S'il fallait revenir au temps ou le moteur s'appellait cheval... (© DR)
 Que serais-je sans toi…ah ils pourraient nous la chanter la chanson mes propriétaires ! Imaginez les cheveux blancs qu’ils se feraient s’il fallait revenir au temps où le moteur s’appellait cheval.
S’occuper de le nourrir, le cajoler (j’en serais jaloux) et surtout le suivre à pied en dirigeant l’engin, retournant la charrue manuellement en bout de champ... Sans parler du rendement très limité de nos quadrupèdes et bipèdes associés : pour travailler et semer 0.50 ha de terre en une journée, il faudrait embaucher des milliers de cultivateurs et équins associés. Alors, c’est pas pour me vanter ou mettre en avant mes cylindres vrombissants, mais je suis capable, à moi tout seul, de semer une dizaine d’ha (et plus) chaque jour. Regardez mon patron : il est assis, écoute la radio et aujourd’hui le guidage GPS peut même lui tenir le volant…

Retour vers le futur !


Un relevage arrière (1), une prise de force (2) et la pression hydraulique (3) (© DR)
Comment ça marche: mes fonctions me permettent l’utilisation de deux types d’engins
- L’engin traîné sur roue est accroché au tracteur : En général il est consacré au transport avec ou non équipements d’épandages. Désormais, certains engins de semis (avec combinaisons d’outils) peuvent aussi être traînés.
- Les engins portés : travail du sol, semis, petits épandages (engrais, pulvérisation). Ils sont attelés sur un relevage arrière (1), voire pour les tracteurs les plus puissants à l’avant (en combinaison avec l’arrière).
Toutes les fonctions du tracteur sont à portée de main
Outre la traction, j’ai deux autres fonctions communes à ces deux types d’attelages afin de mouvoir les outils :
La prise de force (2) : le moteur entraîne un arbre de transmission (avant ou arrière) destiné à être couplé. Plusieurs vitesses de rotations sont possibles : 540 tours/minutes, 750 ou 1000 tours suivant le type d’engins.
La pression hydraulique (3) : Je ne sais pas si on vous met la pression, mais en ce qui me concerne, ce n’est pas qu’une impression : 170 bars de pression d’huile dans mes organes ! Boite de vitesse, relevage des bras articulés, commandes diverses … ça baigne dans l’huile chez moi (je n’oublie pas la lubrification sans laquelle ça me chaufferait les rotules !) Cette pression hydraulique est aussi à disposition d’engins attelés ou traînés : le vérin de la remorque ou encore le moteur hydraulique d’une machine…

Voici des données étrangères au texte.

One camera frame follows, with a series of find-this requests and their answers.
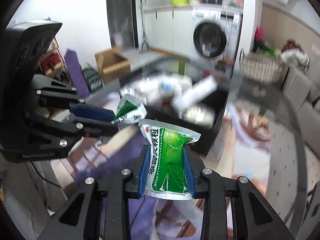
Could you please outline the green medicine packet small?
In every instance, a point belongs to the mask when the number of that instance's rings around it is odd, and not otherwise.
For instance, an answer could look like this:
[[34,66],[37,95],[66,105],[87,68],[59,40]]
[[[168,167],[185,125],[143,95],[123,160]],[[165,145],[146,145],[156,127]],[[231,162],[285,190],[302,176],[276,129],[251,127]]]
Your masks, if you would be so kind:
[[118,105],[112,124],[135,124],[147,116],[144,105],[136,97],[125,94]]

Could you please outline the white cabinet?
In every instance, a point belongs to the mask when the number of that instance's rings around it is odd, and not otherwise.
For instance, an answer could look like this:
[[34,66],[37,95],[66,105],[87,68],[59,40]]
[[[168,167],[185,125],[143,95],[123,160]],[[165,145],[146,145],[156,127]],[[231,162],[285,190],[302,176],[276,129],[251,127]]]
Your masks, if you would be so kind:
[[144,14],[148,45],[155,50],[188,57],[193,43],[192,7],[149,10]]

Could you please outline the anime print table mat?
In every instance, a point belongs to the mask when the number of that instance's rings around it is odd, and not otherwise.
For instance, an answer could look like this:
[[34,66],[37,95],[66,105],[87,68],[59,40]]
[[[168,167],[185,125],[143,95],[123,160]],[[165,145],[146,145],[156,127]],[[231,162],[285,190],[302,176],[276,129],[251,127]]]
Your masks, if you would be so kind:
[[291,233],[265,199],[260,184],[234,177],[241,138],[263,148],[261,116],[230,107],[231,124],[220,168],[207,167],[191,145],[203,138],[184,125],[136,121],[76,161],[78,188],[40,239],[282,239]]

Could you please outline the green medicine packet large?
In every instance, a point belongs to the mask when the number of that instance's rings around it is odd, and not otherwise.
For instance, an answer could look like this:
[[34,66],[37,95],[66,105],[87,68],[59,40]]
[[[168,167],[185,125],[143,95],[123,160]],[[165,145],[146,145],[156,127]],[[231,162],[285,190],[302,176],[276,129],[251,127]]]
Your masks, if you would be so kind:
[[138,126],[150,144],[140,171],[139,194],[166,200],[193,199],[194,176],[185,146],[197,142],[200,133],[149,119],[139,120]]

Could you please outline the white washing machine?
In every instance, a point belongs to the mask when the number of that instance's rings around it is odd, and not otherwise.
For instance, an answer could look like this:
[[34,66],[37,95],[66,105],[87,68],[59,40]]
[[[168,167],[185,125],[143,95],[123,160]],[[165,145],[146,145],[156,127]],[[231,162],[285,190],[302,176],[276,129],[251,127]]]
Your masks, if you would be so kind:
[[242,11],[198,6],[192,10],[190,56],[211,64],[235,61],[242,28]]

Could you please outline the striped socks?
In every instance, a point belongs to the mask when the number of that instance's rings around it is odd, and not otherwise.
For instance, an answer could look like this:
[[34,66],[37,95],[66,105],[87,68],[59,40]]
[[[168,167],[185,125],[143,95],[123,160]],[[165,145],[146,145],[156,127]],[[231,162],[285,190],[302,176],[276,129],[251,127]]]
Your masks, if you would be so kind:
[[140,80],[132,81],[119,90],[122,98],[126,94],[134,96],[144,104],[151,102],[158,93],[159,80],[155,77],[143,77]]

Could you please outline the wooden shoe rack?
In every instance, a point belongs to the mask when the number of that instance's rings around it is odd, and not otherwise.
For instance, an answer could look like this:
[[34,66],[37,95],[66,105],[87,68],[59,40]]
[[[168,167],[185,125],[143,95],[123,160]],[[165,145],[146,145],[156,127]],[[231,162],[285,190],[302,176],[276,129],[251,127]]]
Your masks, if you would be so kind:
[[60,53],[56,38],[53,38],[47,52],[41,56],[39,68],[40,74],[57,81],[69,83],[66,65]]

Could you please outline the brown cardboard box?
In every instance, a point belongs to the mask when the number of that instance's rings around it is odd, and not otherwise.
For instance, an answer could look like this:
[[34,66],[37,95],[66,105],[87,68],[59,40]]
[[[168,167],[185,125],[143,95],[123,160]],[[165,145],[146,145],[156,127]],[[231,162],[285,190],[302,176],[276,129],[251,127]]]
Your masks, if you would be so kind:
[[95,59],[104,84],[131,73],[130,61],[121,55],[119,46],[95,53]]

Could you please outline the black cardboard box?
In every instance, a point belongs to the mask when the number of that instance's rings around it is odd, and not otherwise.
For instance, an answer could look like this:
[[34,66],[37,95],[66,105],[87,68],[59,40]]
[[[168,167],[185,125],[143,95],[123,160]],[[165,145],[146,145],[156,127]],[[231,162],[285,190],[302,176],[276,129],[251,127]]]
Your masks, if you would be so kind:
[[217,90],[182,112],[174,110],[169,101],[159,105],[144,104],[147,111],[146,118],[177,125],[200,133],[200,139],[191,144],[191,149],[202,155],[207,155],[214,145],[222,124],[229,93],[229,78],[192,62],[168,59],[150,63],[121,77],[120,88],[143,77],[172,75],[174,73],[191,77],[193,85],[205,77],[212,75],[217,82]]

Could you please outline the purple rolled mat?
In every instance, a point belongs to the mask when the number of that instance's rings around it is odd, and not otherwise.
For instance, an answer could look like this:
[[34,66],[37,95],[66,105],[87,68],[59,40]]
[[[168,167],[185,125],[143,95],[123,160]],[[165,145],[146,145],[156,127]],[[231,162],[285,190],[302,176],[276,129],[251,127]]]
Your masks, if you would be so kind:
[[80,66],[76,51],[67,49],[64,59],[67,65],[71,81],[74,87],[76,88],[77,93],[82,98],[88,98],[90,96],[90,92],[88,90],[86,80],[83,76],[82,68]]

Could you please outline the grey sofa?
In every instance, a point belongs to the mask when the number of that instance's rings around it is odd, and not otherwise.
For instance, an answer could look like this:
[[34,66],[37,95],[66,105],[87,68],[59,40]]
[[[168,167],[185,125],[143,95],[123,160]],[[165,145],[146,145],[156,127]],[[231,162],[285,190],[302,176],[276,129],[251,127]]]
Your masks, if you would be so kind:
[[319,135],[319,57],[306,72],[290,67],[283,93],[291,102],[305,138]]

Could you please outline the white wicker basket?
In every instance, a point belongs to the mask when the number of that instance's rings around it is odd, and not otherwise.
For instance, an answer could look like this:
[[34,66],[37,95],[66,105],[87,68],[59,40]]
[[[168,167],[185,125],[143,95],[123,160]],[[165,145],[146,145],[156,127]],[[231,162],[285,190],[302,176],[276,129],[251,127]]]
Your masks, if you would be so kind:
[[243,76],[263,83],[277,83],[287,69],[278,58],[255,52],[246,54],[243,49],[239,54],[239,68]]

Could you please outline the white foam sheet roll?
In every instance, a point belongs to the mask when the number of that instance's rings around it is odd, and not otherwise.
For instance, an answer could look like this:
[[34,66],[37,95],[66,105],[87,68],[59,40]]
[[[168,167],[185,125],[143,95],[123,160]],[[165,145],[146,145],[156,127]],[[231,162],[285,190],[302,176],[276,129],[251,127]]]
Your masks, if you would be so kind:
[[217,90],[217,82],[210,75],[195,83],[191,88],[186,89],[181,96],[174,97],[171,106],[174,110],[182,112],[189,107],[199,103],[204,98]]

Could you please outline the dark green box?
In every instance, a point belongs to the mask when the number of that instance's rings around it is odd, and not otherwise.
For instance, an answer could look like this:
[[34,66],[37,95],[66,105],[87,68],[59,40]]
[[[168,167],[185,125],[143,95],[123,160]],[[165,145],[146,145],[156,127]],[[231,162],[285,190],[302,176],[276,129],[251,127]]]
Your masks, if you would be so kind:
[[103,88],[100,75],[95,69],[91,67],[85,68],[82,70],[82,73],[90,93],[94,93],[95,91]]

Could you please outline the white plush toy blue hat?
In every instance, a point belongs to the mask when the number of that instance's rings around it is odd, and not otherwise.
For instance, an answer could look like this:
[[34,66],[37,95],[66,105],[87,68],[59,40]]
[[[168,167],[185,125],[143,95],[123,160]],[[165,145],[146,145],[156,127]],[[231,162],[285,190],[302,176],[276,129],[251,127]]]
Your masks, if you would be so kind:
[[191,77],[174,73],[148,78],[144,83],[140,83],[138,91],[146,98],[146,103],[151,105],[179,97],[192,86]]

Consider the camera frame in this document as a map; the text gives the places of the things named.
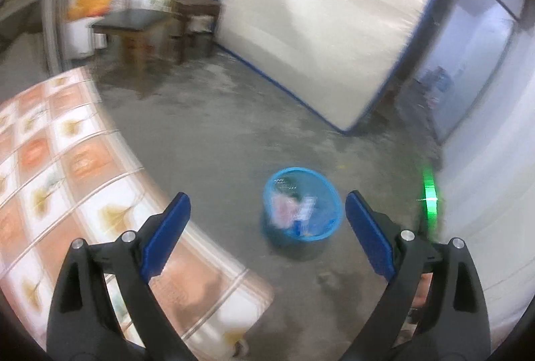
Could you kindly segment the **person's right hand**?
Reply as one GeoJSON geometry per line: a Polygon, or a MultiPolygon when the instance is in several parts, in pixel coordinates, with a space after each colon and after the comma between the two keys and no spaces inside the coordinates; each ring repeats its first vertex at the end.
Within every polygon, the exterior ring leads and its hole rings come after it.
{"type": "Polygon", "coordinates": [[[433,280],[432,273],[423,273],[417,290],[414,295],[413,303],[407,317],[407,324],[410,330],[414,330],[423,315],[423,309],[427,301],[430,286],[433,280]]]}

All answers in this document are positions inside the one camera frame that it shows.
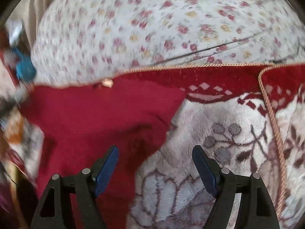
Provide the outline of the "dark red small garment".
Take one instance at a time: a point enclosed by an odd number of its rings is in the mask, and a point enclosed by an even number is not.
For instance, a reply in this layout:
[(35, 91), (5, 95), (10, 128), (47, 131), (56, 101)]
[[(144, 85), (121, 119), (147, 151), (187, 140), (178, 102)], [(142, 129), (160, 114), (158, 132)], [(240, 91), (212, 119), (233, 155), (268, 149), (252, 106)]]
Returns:
[(118, 79), (111, 87), (36, 86), (21, 114), (44, 134), (37, 195), (53, 174), (75, 175), (115, 145), (118, 163), (97, 205), (107, 228), (125, 228), (136, 171), (163, 145), (185, 98), (179, 88), (129, 79)]

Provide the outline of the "red and white plush blanket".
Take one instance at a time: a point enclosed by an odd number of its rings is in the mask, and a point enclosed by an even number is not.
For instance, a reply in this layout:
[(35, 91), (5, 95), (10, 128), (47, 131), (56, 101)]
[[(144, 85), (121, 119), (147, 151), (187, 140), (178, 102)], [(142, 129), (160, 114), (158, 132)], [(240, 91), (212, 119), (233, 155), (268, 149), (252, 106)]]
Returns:
[(135, 196), (109, 228), (202, 228), (214, 204), (191, 159), (200, 145), (238, 175), (258, 173), (281, 228), (304, 228), (304, 64), (220, 64), (126, 71), (187, 98), (166, 142), (137, 170)]

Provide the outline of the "blue plastic bag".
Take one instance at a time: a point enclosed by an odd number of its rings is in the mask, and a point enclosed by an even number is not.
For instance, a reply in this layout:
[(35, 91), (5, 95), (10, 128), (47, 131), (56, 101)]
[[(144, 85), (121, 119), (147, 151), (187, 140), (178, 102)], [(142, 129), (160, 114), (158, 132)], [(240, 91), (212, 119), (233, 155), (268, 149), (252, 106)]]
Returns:
[(36, 76), (36, 69), (31, 62), (31, 58), (18, 48), (13, 48), (12, 52), (19, 58), (15, 66), (17, 79), (23, 82), (31, 82)]

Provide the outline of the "white floral quilt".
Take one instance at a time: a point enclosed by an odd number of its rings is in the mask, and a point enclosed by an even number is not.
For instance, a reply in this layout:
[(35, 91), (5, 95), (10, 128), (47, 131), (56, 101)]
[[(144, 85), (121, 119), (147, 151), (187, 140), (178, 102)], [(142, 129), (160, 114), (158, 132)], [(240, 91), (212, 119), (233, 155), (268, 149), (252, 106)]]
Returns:
[(54, 0), (31, 61), (40, 84), (85, 84), (133, 68), (304, 61), (285, 0)]

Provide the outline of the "beige curtain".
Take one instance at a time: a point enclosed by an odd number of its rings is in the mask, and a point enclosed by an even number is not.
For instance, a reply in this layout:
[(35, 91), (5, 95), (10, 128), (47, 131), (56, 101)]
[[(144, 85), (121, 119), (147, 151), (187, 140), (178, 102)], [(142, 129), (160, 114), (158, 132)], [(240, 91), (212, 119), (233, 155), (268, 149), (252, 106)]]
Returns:
[(21, 0), (10, 15), (11, 20), (22, 21), (29, 47), (33, 46), (38, 25), (52, 2), (53, 0)]

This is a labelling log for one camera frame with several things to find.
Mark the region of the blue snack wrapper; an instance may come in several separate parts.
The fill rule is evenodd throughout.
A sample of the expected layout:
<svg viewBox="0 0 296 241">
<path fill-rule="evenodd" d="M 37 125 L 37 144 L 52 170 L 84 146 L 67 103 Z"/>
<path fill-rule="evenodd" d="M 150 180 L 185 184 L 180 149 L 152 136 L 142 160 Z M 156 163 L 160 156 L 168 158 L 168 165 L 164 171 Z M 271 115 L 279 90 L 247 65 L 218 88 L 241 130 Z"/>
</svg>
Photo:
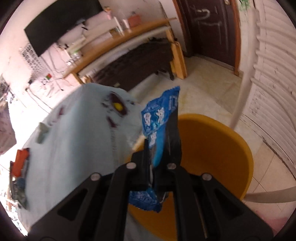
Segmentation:
<svg viewBox="0 0 296 241">
<path fill-rule="evenodd" d="M 142 115 L 142 132 L 145 136 L 141 157 L 141 171 L 147 189 L 131 191 L 129 203 L 141 210 L 160 212 L 167 197 L 163 169 L 168 164 L 180 165 L 181 139 L 178 129 L 180 87 L 168 89 L 148 102 Z"/>
</svg>

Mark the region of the yellow plastic trash bin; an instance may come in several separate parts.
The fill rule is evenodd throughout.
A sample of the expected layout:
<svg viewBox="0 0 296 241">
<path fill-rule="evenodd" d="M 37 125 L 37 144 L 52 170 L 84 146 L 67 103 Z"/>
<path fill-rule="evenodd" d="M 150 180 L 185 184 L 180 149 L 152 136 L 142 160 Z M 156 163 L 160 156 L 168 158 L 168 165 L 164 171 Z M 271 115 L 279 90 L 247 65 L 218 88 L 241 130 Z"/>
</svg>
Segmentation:
<svg viewBox="0 0 296 241">
<path fill-rule="evenodd" d="M 253 157 L 245 140 L 228 126 L 201 114 L 180 115 L 178 129 L 182 144 L 181 166 L 191 174 L 211 174 L 242 199 L 253 175 Z M 177 240 L 172 194 L 159 213 L 130 205 L 128 214 L 154 235 L 153 240 Z"/>
</svg>

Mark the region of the eye test chart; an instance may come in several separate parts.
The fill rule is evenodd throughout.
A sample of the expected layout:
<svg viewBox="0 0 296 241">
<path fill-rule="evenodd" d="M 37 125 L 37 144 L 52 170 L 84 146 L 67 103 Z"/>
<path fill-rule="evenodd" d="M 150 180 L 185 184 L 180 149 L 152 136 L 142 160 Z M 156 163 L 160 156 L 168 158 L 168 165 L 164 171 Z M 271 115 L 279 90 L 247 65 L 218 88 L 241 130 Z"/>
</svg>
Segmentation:
<svg viewBox="0 0 296 241">
<path fill-rule="evenodd" d="M 19 52 L 25 63 L 27 63 L 31 70 L 30 80 L 35 81 L 38 79 L 53 79 L 53 75 L 51 73 L 51 70 L 47 66 L 47 63 L 43 60 L 42 57 L 37 56 L 36 52 L 29 42 L 27 42 L 24 47 L 20 48 Z"/>
</svg>

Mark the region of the light blue patterned tablecloth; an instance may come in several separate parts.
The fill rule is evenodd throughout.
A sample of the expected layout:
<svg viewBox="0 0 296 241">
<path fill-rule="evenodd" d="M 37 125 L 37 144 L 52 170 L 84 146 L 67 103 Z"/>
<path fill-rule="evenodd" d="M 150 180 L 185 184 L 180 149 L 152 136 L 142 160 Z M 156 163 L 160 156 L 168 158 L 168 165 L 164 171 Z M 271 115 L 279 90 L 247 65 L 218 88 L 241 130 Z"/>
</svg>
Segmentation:
<svg viewBox="0 0 296 241">
<path fill-rule="evenodd" d="M 18 218 L 29 231 L 93 173 L 108 175 L 130 162 L 142 132 L 137 100 L 123 89 L 94 83 L 81 85 L 42 123 L 50 128 L 43 142 L 36 143 L 36 129 L 25 144 L 26 201 Z M 123 240 L 153 237 L 127 212 Z"/>
</svg>

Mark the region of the grey paper cup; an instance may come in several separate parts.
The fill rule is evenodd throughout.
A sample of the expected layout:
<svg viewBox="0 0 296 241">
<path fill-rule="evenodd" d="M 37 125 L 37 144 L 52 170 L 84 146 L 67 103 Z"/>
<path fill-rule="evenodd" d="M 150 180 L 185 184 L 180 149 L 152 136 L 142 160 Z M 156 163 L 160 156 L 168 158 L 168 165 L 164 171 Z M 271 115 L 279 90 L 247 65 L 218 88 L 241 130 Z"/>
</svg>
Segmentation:
<svg viewBox="0 0 296 241">
<path fill-rule="evenodd" d="M 46 134 L 49 132 L 50 128 L 44 123 L 39 123 L 38 125 L 38 134 L 36 137 L 36 143 L 41 144 L 46 137 Z"/>
</svg>

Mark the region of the dark brown tufted bench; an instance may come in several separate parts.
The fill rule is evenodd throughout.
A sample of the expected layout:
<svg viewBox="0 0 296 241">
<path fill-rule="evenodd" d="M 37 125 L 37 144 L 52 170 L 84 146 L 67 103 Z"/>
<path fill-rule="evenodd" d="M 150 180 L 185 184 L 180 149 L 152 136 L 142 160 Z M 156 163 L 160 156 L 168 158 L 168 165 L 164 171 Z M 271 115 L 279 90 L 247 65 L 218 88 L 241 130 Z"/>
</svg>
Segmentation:
<svg viewBox="0 0 296 241">
<path fill-rule="evenodd" d="M 149 41 L 101 69 L 92 77 L 92 82 L 130 91 L 158 72 L 167 72 L 170 80 L 174 80 L 171 61 L 173 51 L 169 41 Z"/>
</svg>

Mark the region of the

Souvent équipé d’un chargeur ... (© DR)
Souvent équipé d’un chargeur qui exige un débit hydraulique important. Dans une ferme d’élevage comme chez moi, je suis alors un vrai un valet de la ferme qui évite bien des corvées manuelles.

Les Bobo(s) agricoles…

Frime avec le gros 4X4 agricole ? La puissance de l’engin n’est obligatoirement un signe extérieur de richesse, même si la course aux chevaux laisse transparaître parfois un sentiment de supériorité, que dis-je, d’orgueil. La réalité est donc plus nuancée. Abordons le vrai fond de la question : si gros … pour quoi faire ?
Il convient évidemment de prendre en compte les surfaces à travailler, rajoutez à cela la rationalisation du temps de travail et la simplification du travail du sol qui exige souvent plus de puissance : de quoi relativiser l’à priori ! En effet rien n’est plus de pire pour l’agriculteur nous conduisant que l’impuissance devant le travail. Notez aussi qu’un tracteur peut être la propriété de plusieurs agriculteurs au sein d’une Cuma (voir Mag 2), c’est le cas du (gros) collègue travaillant avec moi sur la ferme…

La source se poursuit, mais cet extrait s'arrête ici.